Sunday, January 9, 2011: 8:30 AM
Dartmouth Room (Marriott Boston Copley Place)
For decades, historians of globalization and empire have chronicled the legacies of the United States’ martial adventures around the world. Unfortunately, scholars have paid far less attention to the ways the United States’ military encounters have shaped attitudes toward global intervention at home. This paper attempts to help correct this imbalance by examining twentieth century Americans’ attempts to reconcile their international ambitions with the bodily hazards of overseas combat. During much of the late nineteenth century, disabled veterans were venerated as icons of manly courage and national sacrifice. By the end of World War I, however, many Americans came to associate disabled veterans with pathological dependency, compromised masculinity, and the dangers of foreign war. Drawing upon a wide range of sources, this paper argues that, throughout the twentieth century, disabled veterans were literally and figuratively at the center of two competing visions of American global power, both of which remain relevant to this day. The first imagined military force as a crucial tool in the United States’ emergence as a world leader.

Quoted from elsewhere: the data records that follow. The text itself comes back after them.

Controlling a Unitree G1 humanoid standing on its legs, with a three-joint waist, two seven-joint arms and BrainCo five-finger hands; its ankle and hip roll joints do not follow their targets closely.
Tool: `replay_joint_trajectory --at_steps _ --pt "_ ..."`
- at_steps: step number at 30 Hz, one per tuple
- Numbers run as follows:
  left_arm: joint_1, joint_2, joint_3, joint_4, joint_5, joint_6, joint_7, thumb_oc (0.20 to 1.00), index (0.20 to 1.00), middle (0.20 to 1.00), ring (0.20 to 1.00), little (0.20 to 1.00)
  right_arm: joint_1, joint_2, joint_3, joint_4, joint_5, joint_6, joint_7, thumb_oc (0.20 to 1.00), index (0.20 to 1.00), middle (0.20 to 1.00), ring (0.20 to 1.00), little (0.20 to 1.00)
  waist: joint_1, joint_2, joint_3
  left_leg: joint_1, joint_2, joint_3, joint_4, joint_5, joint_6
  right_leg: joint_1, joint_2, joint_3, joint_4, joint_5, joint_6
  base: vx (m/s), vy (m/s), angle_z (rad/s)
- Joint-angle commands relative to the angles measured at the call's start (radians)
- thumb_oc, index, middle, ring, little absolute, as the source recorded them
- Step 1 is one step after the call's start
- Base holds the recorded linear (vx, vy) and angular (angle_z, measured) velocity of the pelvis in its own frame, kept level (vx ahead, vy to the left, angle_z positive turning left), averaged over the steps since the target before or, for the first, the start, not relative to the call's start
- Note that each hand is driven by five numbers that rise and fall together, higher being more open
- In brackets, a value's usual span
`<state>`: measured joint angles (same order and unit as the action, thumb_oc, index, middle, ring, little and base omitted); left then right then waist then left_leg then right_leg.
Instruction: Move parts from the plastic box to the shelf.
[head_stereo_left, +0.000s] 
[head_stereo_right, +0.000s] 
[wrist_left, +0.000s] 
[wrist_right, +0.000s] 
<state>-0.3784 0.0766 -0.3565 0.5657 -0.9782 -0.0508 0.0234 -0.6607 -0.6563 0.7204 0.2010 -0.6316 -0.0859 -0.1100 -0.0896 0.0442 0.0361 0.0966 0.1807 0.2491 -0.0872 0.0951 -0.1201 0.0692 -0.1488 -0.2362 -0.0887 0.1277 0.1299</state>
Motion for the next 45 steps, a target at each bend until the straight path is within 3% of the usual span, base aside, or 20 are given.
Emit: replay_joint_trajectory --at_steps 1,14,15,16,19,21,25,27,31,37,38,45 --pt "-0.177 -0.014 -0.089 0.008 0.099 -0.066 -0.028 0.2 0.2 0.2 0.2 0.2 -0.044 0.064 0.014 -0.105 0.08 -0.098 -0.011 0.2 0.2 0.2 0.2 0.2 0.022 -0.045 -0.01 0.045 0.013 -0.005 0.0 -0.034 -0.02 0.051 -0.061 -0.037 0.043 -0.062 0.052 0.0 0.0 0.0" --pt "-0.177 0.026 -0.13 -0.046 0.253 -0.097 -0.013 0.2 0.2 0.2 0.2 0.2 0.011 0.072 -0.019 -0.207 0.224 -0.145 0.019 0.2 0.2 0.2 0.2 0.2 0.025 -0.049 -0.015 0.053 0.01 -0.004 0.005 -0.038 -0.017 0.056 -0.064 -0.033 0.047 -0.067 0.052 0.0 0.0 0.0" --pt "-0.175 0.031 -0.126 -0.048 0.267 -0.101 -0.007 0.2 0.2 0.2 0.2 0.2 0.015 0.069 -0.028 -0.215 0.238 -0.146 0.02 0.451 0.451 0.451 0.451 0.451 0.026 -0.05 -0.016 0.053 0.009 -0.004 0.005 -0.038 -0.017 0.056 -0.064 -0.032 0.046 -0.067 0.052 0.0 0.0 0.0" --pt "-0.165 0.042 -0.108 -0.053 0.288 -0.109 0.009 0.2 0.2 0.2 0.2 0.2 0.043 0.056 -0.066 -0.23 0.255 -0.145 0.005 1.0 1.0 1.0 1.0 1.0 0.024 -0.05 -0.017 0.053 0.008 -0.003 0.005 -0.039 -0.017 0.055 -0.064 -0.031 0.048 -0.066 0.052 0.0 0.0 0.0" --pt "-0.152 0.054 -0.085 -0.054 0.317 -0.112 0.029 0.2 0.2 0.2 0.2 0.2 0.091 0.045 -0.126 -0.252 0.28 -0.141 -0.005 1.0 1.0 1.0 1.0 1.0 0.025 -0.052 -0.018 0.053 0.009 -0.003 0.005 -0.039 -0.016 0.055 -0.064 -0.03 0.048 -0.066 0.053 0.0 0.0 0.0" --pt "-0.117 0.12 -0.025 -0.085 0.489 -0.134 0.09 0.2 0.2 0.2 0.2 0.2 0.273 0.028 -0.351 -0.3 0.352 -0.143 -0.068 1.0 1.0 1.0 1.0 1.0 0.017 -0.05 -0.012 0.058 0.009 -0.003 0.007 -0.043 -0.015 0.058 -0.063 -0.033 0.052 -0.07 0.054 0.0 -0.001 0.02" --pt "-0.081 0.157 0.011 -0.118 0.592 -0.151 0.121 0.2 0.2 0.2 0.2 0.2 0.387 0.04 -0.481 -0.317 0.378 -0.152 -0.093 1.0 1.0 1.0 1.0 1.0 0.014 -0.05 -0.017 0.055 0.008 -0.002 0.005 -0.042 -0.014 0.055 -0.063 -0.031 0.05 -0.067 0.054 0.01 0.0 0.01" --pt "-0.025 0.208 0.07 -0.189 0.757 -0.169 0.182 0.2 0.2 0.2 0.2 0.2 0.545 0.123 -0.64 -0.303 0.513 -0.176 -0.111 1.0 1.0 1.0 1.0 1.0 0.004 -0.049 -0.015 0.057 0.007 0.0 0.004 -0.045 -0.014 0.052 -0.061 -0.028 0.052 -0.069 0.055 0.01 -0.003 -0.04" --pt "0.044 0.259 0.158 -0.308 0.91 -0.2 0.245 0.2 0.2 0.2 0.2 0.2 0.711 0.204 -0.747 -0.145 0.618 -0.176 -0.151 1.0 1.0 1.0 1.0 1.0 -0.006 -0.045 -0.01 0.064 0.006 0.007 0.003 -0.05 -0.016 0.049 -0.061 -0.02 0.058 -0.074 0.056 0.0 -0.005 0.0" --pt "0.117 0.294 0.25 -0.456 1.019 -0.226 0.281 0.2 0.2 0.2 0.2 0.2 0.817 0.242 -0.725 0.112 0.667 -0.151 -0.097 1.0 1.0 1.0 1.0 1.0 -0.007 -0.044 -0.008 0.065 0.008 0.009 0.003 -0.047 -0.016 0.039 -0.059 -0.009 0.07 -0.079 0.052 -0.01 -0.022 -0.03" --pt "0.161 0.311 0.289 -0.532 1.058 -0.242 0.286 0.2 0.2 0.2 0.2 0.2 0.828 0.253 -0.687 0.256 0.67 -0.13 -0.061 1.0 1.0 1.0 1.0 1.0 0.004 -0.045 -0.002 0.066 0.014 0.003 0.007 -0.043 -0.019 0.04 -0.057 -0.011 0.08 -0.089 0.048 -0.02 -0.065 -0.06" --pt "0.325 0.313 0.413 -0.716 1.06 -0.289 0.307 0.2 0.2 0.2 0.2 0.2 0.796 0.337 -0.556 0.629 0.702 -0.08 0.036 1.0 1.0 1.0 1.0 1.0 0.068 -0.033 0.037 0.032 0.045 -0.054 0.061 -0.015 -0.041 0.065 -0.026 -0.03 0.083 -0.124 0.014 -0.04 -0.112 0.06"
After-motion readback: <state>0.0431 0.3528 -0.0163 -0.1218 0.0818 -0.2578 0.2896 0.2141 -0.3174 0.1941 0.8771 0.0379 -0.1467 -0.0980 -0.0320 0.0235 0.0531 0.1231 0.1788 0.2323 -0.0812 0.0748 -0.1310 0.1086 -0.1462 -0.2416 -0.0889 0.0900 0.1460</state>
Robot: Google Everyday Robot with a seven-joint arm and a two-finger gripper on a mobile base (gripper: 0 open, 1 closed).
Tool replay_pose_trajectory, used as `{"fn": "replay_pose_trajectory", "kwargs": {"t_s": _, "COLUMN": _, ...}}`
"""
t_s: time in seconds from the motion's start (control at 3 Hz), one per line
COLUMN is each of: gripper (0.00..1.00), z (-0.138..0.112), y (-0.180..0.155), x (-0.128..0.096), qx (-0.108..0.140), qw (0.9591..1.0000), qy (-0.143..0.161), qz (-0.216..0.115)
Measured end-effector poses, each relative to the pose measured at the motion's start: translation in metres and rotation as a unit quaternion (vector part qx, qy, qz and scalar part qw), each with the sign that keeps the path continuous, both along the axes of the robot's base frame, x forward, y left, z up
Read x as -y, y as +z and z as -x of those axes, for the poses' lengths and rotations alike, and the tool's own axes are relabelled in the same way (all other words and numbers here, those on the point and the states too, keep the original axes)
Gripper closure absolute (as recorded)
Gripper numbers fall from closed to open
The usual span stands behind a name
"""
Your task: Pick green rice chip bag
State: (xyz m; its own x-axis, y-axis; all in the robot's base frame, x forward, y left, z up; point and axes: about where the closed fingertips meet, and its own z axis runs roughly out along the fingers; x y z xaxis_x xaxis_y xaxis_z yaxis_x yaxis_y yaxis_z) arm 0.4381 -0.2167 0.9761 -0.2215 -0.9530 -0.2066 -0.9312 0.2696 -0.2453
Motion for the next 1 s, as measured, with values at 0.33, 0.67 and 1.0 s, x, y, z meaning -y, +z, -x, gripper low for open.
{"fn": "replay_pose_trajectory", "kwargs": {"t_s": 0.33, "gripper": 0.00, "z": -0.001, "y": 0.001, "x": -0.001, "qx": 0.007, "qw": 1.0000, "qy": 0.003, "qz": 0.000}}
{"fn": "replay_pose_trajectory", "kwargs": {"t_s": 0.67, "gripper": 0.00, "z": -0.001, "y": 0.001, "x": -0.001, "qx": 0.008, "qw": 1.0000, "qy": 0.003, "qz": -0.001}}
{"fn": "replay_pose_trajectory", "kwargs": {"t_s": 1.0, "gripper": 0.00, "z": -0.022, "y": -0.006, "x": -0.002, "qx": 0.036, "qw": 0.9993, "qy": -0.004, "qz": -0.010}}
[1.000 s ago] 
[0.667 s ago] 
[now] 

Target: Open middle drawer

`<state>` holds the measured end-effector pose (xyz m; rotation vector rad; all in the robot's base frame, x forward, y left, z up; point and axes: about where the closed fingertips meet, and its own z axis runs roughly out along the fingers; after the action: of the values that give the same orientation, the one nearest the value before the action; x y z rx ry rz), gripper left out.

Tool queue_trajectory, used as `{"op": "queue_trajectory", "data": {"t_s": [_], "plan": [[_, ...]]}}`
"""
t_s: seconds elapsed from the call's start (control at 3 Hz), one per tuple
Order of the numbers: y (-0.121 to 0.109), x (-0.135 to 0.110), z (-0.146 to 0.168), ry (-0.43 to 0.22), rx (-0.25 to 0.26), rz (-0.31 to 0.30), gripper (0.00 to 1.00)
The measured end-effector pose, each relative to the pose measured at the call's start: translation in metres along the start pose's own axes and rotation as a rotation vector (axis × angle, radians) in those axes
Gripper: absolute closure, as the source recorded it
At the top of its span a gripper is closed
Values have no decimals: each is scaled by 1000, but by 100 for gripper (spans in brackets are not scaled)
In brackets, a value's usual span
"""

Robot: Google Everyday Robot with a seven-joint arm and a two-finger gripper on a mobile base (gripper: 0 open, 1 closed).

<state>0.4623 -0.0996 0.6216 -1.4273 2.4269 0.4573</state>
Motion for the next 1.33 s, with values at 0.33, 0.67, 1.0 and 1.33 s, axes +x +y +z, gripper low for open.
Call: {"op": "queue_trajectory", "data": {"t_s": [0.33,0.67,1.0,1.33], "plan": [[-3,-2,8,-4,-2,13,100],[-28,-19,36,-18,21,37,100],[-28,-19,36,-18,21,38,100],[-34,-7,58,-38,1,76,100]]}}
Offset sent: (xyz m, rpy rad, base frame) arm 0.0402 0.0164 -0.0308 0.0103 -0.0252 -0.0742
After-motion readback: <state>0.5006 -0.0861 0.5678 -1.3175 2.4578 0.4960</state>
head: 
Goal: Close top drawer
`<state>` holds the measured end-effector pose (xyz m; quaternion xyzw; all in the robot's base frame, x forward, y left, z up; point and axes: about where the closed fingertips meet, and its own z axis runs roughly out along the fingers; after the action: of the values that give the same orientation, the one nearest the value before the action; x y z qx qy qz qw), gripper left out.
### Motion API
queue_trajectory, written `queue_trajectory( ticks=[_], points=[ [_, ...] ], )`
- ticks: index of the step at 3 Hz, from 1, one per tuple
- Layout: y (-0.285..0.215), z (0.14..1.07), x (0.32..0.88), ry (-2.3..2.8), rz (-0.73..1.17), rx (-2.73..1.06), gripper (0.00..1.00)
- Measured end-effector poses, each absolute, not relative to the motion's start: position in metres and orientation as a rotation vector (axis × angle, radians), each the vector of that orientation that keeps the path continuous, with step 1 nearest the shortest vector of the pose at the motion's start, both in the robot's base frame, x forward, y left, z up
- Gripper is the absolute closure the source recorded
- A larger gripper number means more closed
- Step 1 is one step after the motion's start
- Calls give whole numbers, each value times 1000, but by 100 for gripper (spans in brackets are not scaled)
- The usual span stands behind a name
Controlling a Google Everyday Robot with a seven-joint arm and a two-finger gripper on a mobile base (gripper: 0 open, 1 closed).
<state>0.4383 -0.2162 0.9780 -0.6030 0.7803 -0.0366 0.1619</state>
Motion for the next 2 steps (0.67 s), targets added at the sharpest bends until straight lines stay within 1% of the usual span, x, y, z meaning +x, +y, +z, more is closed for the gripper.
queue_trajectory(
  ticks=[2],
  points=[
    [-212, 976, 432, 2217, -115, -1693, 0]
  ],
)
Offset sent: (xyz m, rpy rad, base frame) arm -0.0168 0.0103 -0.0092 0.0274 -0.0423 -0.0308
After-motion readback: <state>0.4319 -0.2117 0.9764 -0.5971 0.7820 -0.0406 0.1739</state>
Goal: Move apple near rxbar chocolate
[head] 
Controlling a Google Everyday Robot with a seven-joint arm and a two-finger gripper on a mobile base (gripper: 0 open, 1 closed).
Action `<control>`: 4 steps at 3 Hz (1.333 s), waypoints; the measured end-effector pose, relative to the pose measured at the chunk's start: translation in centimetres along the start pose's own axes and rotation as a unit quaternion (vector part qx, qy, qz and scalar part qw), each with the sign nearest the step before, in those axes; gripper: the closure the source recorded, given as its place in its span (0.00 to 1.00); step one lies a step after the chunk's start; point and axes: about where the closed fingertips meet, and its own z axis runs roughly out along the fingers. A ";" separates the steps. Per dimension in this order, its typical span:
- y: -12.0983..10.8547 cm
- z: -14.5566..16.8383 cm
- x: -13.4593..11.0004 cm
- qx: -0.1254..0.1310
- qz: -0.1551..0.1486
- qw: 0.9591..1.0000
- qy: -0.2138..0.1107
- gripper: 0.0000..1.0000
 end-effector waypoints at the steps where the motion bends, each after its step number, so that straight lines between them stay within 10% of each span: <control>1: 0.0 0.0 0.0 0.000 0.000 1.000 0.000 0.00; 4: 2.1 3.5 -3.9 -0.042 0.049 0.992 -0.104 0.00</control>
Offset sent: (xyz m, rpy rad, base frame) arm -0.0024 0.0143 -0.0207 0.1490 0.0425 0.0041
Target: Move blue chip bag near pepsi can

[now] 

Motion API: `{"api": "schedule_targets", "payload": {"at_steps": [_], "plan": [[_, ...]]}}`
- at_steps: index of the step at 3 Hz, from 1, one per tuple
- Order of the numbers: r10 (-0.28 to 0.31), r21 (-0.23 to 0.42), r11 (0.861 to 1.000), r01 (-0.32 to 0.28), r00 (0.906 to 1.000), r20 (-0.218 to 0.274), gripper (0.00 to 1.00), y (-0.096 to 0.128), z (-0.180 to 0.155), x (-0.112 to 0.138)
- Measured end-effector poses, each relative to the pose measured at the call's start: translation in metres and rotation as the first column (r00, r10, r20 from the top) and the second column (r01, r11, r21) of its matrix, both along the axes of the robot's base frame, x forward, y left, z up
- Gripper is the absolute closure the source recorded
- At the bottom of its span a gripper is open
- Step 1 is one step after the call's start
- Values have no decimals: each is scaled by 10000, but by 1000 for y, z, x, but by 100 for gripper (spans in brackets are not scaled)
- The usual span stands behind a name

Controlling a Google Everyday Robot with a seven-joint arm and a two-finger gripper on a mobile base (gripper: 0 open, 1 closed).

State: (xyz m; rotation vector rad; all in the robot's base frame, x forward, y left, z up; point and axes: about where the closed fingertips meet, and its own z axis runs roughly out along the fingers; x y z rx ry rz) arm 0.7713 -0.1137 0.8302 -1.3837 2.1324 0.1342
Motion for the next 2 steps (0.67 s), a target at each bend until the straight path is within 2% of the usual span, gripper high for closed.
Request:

In this vision, the disabled veteran—and his successful reintegration into postwar society—was an index of the United States’ ability to enter the global arena and return home functionally, if not aesthetically, unscathed. The second vision painted a very different picture of America’s global future. To pacifists, isolationists, and critics of American empire, disabled veterans were symbols of the perils awaiting young Americans upon leaving U.S. shores.